Hopefully, the glitches have been fixed, as the backlogs have somehow are being addressed.
The Health Agency reports 21,411 new cases today and with more than 25,000 recoveries, the active cases are down to around 182,000.
More than 78,000 tests (the highest number of daily tests) were done last September 10 still showed 27% positive rate. Way above the acceptable positive rate.
ICU utilization rate is now close to 80% in the NCR and at 77% nationally.
There are 168 new deaths reported today. The case fatality ratio for outcomes is at 1.72%.
With the technical glitches addressed (that is my presumption), the NCR average trend is back to 26-27% with the 5,619 cases today. Other regions with quadruple digits are CALABARZON, Central Luzon and Ilocos Region. All other regions reported triple digits.
The provinces of Cavite and Laguna led with four digits on a provincial level.
Among LGUs, 12 of 17 LGUs in NCR were in the top twenty with Quezon City leading with quadruple numbers. 3 LGUs in Cavite were also in the top 20 list.
THE WEEK IN REVIEW
The Philippines finished the week with a day in the top 4 countries in the world with most COVID-19 cases. In a nation where the face shield is the symbol of managing this pandemic, the daily numbers do not reflect the actual cases we are seeing daily. And here is why.
The World Health Organization pegs 5% as the acceptable positivity rate. Between 5-10%, is still manageable. But notice that we have never looked back to even <10% positivity rate since March 2021. Today, we have eclipsed all records and the 7-day average for positive stands at more than 25% or 1 in every 4 people tested, testing positive. Although we have had more tests done in this surge compared to the last one in March/April, it isn’t enough. Which means that most likely only those with symptoms or hospitalized end up being tested. With cases this high, the only way we can bring down the positive rate is to do good contact tracing. The total number to test to bring the positive rate to ~10%? At least 250,000 – 300,000 per day.

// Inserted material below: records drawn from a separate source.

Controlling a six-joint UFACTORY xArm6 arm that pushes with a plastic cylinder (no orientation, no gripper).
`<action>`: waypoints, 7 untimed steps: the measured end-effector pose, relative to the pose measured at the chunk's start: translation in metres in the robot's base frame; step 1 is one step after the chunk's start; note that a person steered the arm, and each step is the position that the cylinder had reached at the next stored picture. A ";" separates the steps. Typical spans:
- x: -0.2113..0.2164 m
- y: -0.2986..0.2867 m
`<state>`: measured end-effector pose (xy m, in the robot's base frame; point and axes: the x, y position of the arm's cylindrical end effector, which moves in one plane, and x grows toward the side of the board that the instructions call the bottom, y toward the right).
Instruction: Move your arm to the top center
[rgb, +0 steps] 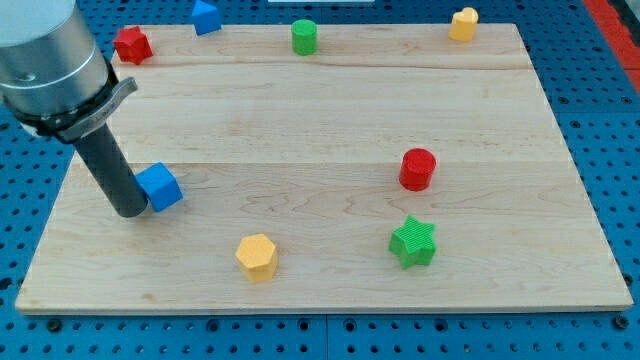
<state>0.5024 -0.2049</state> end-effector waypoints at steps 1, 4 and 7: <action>-0.008 -0.014; -0.035 0.029; -0.232 0.053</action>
<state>0.2704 -0.1517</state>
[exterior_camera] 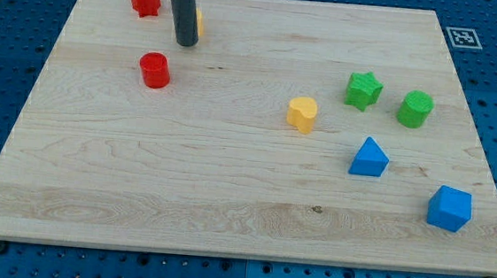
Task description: Point your arm at the red circle
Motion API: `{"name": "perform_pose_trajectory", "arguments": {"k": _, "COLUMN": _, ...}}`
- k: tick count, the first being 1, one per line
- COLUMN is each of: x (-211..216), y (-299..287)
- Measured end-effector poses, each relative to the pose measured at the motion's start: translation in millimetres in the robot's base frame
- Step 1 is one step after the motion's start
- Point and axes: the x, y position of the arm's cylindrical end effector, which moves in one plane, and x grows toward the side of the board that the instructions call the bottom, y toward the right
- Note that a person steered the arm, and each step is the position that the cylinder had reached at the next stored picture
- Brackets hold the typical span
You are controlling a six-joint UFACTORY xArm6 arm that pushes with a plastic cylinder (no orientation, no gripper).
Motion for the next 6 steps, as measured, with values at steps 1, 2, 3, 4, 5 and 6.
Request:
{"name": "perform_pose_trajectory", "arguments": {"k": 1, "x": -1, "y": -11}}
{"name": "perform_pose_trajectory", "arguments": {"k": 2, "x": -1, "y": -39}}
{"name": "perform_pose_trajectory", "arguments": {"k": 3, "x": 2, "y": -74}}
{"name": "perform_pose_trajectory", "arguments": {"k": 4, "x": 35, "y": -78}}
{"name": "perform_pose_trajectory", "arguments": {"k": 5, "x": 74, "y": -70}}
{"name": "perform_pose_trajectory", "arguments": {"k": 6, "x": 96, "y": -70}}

An impossible feat considering that more than half of all testing facilities are in NCR plus.
CASES AND DEATHS
We have not peaked yet. As of September 11, 2021, the 7-day average is 20,722 new cases daily. With a national R still >1.0, there will be a continued rise in daily cases, but managing to slow down, based on the data being churned by the Health Agency. Remember, all these data do not come from thin air. They come from the Data Drop of the the COVID19 tracker of the Department of Health. We are still in an upward trajectory. And the densest regions and provinces are taking the brunt of the outbreak.
The new cases include breakthrough infections. While the Food and Drug Authority reports that only a small percentage are attributable to breakthrough infections, the data on the ground do not seem to point to that. That is because many of have been vaccinated, develop symptoms and get tested, are either asymptomatic or mild. Breakthrough infections, like other countries are under reported.
The deaths are lower, which may be a good sign because of having many of those living in the more dense areas of the country vaccinated. It may, however, also mean that because deaths are late reports, we are not seeing the actual picture for now. The course of illness of those that are severe and critical may take a longer course. When the cases begin to decline, the true picture of deaths will be revealed.
HOW ARE WE FARING WITH OTHER SELECT ASIAN COUNTRIES
Compared to other countries, the Philippines now ranks number 1 among other ASEAN nations and is second to India in the whole of Asia in terms of daily new cases. All other countries that are in the midst of the delta crisis are seeing a decline in cases. Singapore, a country with less than 6M people is seeing an increase in cases but is at the lower end because of their population size.
THE REPRODUCTION NUMBER
While the Philippines may have the highest daily cases, it is Singapore that leads among countries with the highest reproduction number. The R of the PH is lower this week at 1.10 compared to last week at 1.2. This does not mean that there is a decline in cases. It only means that we have plateaued at a certain average and have not peaked yet. The daily numbers are slowing down and not significantly increasing. The data, however, should be taken with the perspective of the high positive rate. This means that whatever numbers we are seeing, are most likely higher if more testing and tracing were done.
VACCINATION AND DELTA
The IATF reports that almost 50% of the eligible adults in the National Capital Region have been vaccinated (either with one or two doses). With the variability of vaccine efficacy on which vaccine was rolled out and when they were vaccinated (many frontliners receiving Sinovac over 6 months ago), the question on boosters is now up in the air. Many of the neighboring countries where the Delta variant is the predominant serotype, have started providing “boosters” to frontliners who are at highest risk of breakthrough infections due to the natural hazard of their work. While the total number of vaccinated (whether fully or partially) is at over 17% in the country (as of this report), the government should work quicker in order to allow access of more vaccines sans red tape so that they can rationalize reopening the economy. After all, the virus is not specific to Mega Manila alone. The whole country especially the workforce should be the priority. For those that can afford to purchase the vaccines, this should be allowed particularly with vaccines like Pfizer-BioNTech which already has full authorization in the country of origin (USA). This will solve the inequity issue in the country, where those who can afford to buy the vaccine can purchase it on their own.